What the task requires: Search the listing for the word "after" and return each line that contains it.

Information provided:
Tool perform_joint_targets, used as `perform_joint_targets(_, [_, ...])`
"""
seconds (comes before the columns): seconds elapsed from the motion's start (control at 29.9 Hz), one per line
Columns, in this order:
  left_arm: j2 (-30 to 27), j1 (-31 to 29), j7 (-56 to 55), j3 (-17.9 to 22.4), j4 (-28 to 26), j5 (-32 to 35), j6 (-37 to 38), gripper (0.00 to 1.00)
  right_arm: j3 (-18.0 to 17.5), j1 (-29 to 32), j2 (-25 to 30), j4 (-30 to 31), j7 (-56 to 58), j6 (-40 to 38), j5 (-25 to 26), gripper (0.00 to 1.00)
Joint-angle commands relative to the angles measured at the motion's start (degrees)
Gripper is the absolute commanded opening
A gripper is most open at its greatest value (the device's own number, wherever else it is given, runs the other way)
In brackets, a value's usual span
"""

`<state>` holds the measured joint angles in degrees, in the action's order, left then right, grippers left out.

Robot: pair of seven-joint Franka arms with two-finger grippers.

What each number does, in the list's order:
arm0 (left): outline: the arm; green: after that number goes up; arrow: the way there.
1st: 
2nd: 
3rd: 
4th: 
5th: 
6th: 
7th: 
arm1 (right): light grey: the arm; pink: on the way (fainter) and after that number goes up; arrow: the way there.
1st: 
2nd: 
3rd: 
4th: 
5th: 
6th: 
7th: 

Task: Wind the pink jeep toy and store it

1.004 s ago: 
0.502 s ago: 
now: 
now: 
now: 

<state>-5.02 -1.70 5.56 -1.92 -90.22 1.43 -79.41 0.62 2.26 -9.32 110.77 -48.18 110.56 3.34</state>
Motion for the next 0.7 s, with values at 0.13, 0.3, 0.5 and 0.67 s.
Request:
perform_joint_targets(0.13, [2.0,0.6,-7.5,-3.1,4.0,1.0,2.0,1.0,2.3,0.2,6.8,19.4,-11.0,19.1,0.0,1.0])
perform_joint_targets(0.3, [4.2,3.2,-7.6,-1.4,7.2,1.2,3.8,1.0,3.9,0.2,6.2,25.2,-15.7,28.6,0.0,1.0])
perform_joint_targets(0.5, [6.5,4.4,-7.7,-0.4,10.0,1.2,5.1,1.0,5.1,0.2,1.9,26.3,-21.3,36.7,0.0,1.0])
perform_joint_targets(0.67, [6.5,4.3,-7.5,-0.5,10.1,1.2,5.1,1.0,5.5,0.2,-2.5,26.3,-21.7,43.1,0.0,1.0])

Output below:
arm0 (left): outline: the arm; green: after that number goes up; arrow: the way there.
arm1 (right): light grey: the arm; pink: on the way (fainter) and after that number goes up; arrow: the way there.

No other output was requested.